There’s a burden of proof problem here. I could blow another couple thousand words explaining why these avowed anti-racists are not racist but ultimately one cannot prove a negative. The burden of proof is on you. If you are going to make an accusation that defies the stated mission of the newly dead, is the burden not on you to show why? Why have you shirked it?
No matter how hard one tries to think the best here it seems inescapable that you smeared the dead as racists. And with no valid justification. It’s not just an insult to the victims it clearly works against any serious effort to fight racism. How low is that? How do you live with that?
I wonder how firm you are in your convictions? Let’s try this…
This is the unheroic, racist, troll Stéphane Charbonnier. The man who contributed his talent to the National Movement Against Racism by the way and the one whose activities you felt comfortable to condemn in the same tweet as condemning his murder.
This was his partner:
Her name is Jeannetter Bougrab. Of Muslim parentage she had, by the time she got her PhD in public law from the Sorbonne, become a secular atheist.
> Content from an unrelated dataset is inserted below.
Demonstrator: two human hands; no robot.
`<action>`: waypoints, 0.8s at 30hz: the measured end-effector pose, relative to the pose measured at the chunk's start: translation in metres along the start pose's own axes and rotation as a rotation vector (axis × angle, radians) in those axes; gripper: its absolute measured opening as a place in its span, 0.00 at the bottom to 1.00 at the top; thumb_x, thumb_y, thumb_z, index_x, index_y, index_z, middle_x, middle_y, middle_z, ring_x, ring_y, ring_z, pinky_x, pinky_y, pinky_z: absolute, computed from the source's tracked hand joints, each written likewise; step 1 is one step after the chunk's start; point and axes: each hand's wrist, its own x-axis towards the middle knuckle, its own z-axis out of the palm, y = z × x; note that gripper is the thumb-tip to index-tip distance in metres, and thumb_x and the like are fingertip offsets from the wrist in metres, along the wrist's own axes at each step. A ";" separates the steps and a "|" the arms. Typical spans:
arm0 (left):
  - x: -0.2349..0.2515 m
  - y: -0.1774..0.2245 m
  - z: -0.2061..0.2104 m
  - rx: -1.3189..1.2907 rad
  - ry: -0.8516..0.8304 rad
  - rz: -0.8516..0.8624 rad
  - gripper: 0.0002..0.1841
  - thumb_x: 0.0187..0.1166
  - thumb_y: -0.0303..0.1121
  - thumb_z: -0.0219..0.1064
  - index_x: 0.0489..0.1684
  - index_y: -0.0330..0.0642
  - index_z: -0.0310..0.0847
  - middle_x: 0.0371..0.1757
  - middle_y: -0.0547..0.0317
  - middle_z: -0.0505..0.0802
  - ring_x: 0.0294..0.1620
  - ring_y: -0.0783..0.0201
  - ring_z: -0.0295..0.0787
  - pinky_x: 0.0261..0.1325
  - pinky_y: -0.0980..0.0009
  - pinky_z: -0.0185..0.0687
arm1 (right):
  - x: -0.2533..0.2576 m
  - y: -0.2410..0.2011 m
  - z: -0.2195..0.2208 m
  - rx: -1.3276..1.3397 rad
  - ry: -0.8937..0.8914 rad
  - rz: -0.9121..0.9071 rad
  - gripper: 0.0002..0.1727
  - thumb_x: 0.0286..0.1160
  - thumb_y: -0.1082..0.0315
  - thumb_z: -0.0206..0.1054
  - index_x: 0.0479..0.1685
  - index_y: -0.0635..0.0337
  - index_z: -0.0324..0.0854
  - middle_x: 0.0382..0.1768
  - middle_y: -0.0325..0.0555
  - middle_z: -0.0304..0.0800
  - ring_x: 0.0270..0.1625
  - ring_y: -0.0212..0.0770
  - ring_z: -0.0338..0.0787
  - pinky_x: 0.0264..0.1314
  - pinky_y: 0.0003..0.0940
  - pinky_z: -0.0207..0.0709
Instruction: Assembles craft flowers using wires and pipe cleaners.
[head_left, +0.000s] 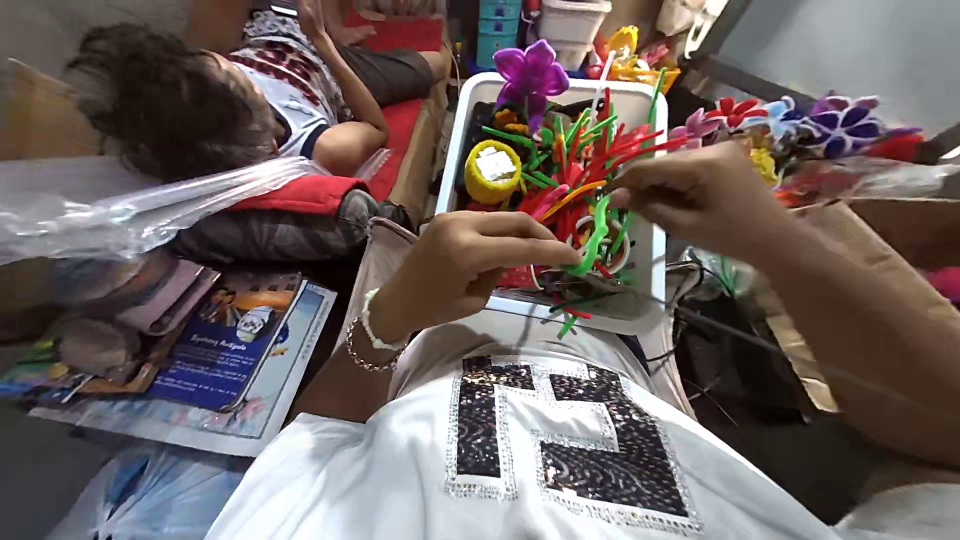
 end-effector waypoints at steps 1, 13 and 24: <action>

At one point in her career she was the Chair of the French Equal Opportunities and Anti-Discrimination Commission.
If something is true, it is true at anytime, in any place and in any company. So I ask you if you would be earnestly able to explain to this woman why her loved one was not just a troll, not just unheroic but also a racist? Do you think this news would be a shock to her? That she had given her love to a racist by being duped and that somehow you know better than her? Or do you suggest she knowingly loved a racist? Do you think your evidence would be strong enough to convince her? Or perhaps you merely smeared her loved one from a condition of total ignorance or for reasons of malice? Which is it? Is there another option?
I’ll sum up:
I easily understand why fifth columnist extremists head straight for the implications you made. They seek to shift the blame from their own Islamic ideology. However, I don’t understand how you’ve ended up on the opposing side to Caroline Fourest. Do you understand this? Can you justify it?
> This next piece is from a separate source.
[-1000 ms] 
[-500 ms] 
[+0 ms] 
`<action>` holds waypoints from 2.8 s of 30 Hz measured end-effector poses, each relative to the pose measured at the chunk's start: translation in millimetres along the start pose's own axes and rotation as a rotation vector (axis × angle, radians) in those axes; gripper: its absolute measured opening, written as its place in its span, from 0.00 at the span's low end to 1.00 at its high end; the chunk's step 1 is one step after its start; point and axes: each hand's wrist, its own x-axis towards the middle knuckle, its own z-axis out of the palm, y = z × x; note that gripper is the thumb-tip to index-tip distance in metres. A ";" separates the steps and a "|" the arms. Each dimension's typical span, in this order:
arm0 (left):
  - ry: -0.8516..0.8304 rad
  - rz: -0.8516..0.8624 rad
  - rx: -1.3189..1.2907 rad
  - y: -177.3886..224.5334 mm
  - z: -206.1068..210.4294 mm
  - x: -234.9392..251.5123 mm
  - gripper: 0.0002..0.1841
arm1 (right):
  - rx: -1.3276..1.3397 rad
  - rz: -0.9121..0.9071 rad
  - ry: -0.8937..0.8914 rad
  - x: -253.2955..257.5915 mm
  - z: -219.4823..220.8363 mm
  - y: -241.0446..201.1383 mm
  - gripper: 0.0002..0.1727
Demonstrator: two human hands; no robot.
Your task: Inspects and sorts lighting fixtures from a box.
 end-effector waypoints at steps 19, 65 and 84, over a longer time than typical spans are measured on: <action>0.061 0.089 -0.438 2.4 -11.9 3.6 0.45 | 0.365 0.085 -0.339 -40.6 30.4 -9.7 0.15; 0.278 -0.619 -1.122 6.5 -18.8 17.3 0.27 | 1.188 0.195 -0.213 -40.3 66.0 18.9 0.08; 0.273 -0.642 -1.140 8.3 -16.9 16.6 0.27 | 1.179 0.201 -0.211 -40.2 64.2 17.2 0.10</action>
Stating you’re not Charlie is on the one hand a contemptible denial of support but on the other a clear statement of fact. You don’t deserve to be considered alongside those that died that day or whom managed to continue producing their magazine in the aftermath. At least not for as long as you are willing to stand by your opinion.
Now this time has passed and you are able to reflect upon what you wrote, have you altered your opinion any?
I would like you to do one of the following:
1: Justify your opinion. For although you have the right to make it, such a strong opinion, especially about those unable to reply, requires justification.
2: Repudiate your previous statement. Do so publicly and set straight those whom you influence and may have taken your ignorant and precipitant declaration as somehow based on thought and knowledge. Of course, with this should also come an apology and an explanation. What serious person could provide less?